Exactly as given, repeat all of the entries.

-- Provided records follows --

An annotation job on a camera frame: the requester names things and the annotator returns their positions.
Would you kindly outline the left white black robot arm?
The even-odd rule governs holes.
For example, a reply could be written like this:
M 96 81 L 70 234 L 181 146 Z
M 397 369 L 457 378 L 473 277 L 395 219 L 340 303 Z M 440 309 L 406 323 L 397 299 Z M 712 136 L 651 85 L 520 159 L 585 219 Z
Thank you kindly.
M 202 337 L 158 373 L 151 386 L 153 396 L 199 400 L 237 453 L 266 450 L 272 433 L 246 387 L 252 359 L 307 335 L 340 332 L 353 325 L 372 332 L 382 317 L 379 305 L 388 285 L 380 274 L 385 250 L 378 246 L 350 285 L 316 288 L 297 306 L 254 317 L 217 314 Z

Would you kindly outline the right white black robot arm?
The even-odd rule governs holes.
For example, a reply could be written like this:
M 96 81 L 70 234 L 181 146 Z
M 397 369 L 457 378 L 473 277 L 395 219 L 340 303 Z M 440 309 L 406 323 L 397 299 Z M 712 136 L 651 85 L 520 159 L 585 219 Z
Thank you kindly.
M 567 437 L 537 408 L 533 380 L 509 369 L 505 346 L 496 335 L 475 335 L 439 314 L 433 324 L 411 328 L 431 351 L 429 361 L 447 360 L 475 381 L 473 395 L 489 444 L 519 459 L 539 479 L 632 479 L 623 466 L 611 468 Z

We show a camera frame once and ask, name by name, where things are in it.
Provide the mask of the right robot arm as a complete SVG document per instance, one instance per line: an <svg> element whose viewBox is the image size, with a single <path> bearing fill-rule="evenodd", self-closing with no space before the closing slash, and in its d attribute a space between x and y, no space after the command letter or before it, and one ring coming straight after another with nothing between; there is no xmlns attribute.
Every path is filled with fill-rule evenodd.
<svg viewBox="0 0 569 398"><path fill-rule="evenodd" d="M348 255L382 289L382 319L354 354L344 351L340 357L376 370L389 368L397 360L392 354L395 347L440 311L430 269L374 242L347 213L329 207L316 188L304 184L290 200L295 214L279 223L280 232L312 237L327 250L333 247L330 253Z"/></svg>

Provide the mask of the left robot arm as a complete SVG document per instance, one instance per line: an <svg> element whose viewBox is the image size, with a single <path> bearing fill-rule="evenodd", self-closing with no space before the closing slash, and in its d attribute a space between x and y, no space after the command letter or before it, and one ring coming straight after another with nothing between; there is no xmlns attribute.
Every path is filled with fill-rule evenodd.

-- Provided records concluded --

## Solution below
An annotation job on a camera frame: the requester names things and the annotator returns their positions.
Would you kindly outline the left white black robot arm?
The even-odd rule governs holes.
For example, a reply could be written like this:
M 96 81 L 70 234 L 181 146 Z
M 397 369 L 457 378 L 473 277 L 395 219 L 340 303 Z M 440 309 L 406 323 L 397 299 Z M 712 136 L 651 85 L 520 159 L 585 219 Z
Thank you kindly.
M 202 337 L 158 373 L 151 386 L 153 396 L 199 400 L 237 453 L 266 450 L 272 433 L 246 387 L 252 359 L 307 335 L 340 332 L 353 325 L 372 332 L 382 317 L 379 305 L 388 285 L 380 274 L 385 250 L 378 246 L 350 285 L 316 288 L 297 306 L 254 317 L 217 314 Z

Would you kindly outline the right white black robot arm?
The even-odd rule governs holes.
For example, a reply could be written like this:
M 96 81 L 70 234 L 181 146 Z
M 397 369 L 457 378 L 473 277 L 395 219 L 340 303 Z M 440 309 L 406 323 L 397 299 Z M 712 136 L 651 85 L 520 159 L 585 219 Z
Thank you kindly.
M 567 437 L 537 408 L 533 380 L 509 369 L 505 346 L 496 335 L 475 335 L 439 314 L 433 324 L 411 328 L 431 351 L 429 361 L 447 360 L 475 381 L 473 395 L 489 444 L 519 459 L 539 479 L 632 479 L 623 466 L 611 468 Z

We show a camera frame once and ask, name by name, where things are in it.
Provide the mask of the right robot arm as a complete SVG document per instance, one instance per line: an <svg> element whose viewBox is the image size, with a single <path> bearing fill-rule="evenodd", self-closing with no space before the closing slash, and in its d attribute a space between x and y, no space after the command letter or before it, and one ring coming straight after another with nothing between; there is no xmlns attribute.
Every path is filled with fill-rule evenodd.
<svg viewBox="0 0 569 398"><path fill-rule="evenodd" d="M348 255L382 289L382 319L354 354L344 351L340 357L376 370L389 368L397 360L392 354L395 347L440 311L430 269L374 242L347 213L329 207L316 188L304 184L290 200L295 214L279 223L280 232L312 237L327 250L333 247L330 253Z"/></svg>

Provide the mask of the left robot arm as a complete SVG document per instance, one instance per line: an <svg> element whose viewBox is the image size, with a single <path> bearing fill-rule="evenodd", self-closing with no space before the closing slash, and in its d attribute a space between x and y, no space after the command letter or before it, and one ring coming straight after another with nothing between; there is no xmlns attribute.
Every path is filled with fill-rule evenodd.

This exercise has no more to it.